The insurrection was at an end. About thirty diggers had been killed on the spot, several subsequently died of wounds, and 125 were taken prisoners. Of the attacking force an officer and a soldier were killed, and thirteen men were wounded, some mortally. The military were promptly reinforced from Melbourne, and martial law was proclaimed, but resistance had been quite stamped out with the fall of the “Stockade.” A commission of inquiry was sent to the gold-fields without delay, and its report recommended a general amnesty (to include the prisoners awaiting trial) and the modified abolition of the license fee. Nevertheless some of the Eureka “insurgents” were arraigned on the charge of high treason, but in every case the Melbourne juries brought in a verdict of acquittal, and therefore no steps were taken to apprehend their comrades who had escaped and were in hiding.
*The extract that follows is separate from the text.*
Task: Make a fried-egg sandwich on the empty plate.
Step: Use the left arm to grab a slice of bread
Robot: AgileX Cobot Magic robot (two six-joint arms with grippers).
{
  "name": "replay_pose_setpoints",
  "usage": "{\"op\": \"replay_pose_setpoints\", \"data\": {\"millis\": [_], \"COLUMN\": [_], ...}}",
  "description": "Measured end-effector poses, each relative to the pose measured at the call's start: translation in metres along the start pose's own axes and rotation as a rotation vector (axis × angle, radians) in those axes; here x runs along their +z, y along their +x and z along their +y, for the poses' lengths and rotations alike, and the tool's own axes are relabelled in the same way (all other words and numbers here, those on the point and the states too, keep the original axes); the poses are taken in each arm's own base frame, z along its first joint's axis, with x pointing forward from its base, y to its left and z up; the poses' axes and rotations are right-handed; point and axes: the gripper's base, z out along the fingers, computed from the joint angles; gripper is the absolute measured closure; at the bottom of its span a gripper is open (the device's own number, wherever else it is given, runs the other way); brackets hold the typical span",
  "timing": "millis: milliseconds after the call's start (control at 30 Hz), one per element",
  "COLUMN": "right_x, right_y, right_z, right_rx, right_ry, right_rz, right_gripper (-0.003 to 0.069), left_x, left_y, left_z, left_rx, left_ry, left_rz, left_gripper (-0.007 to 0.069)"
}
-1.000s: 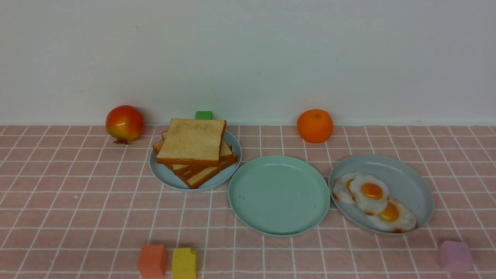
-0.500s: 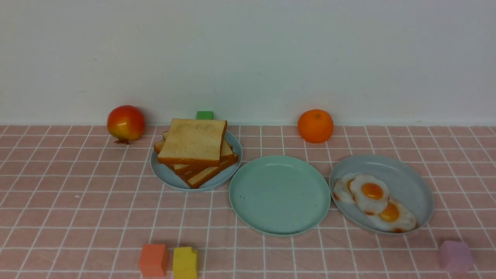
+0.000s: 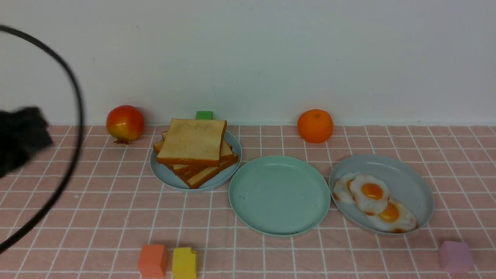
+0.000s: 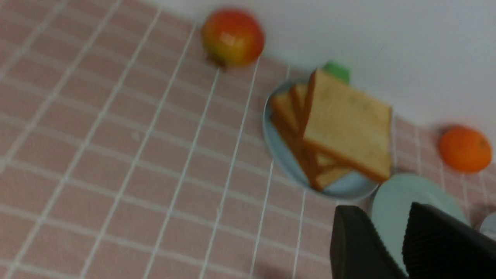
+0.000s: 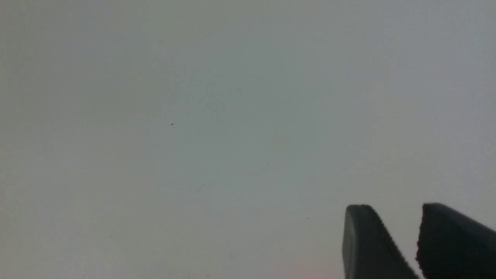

The amnesty was complete, although never formally proclaimed. Peter Lalor, for whose apprehension a reward of £200 had been offered, affably emerged from the concealment into which he had been so fortunate as to escape from the stockade. While lying perdu, one of his arms, which had been smashed by a bullet in the brief action, had been skilfully amputated, and Peter had made a satisfactory recovery. During his retirement he wrote a defence of his conduct, and claimed that, as hour after hour of the eventful night passed without an attack, the greater number of the 1500 defenders who were in the stockade until midnight had gone away to bed, so that when the attack was made there actually remained in the enclosure only about 120 men. He expressed the frankest regret that “we were unable to inflict on the real authors of the outbreak the punishment they so richly deserved.” A year after he emerged from hiding, the one-armed ex-rebel was returned to Parliament by a mining constituency. Thus he ranged himself, and five-and-twenty years later was sitting in a court dress in the chair of the Legislative Assembly of the Colony.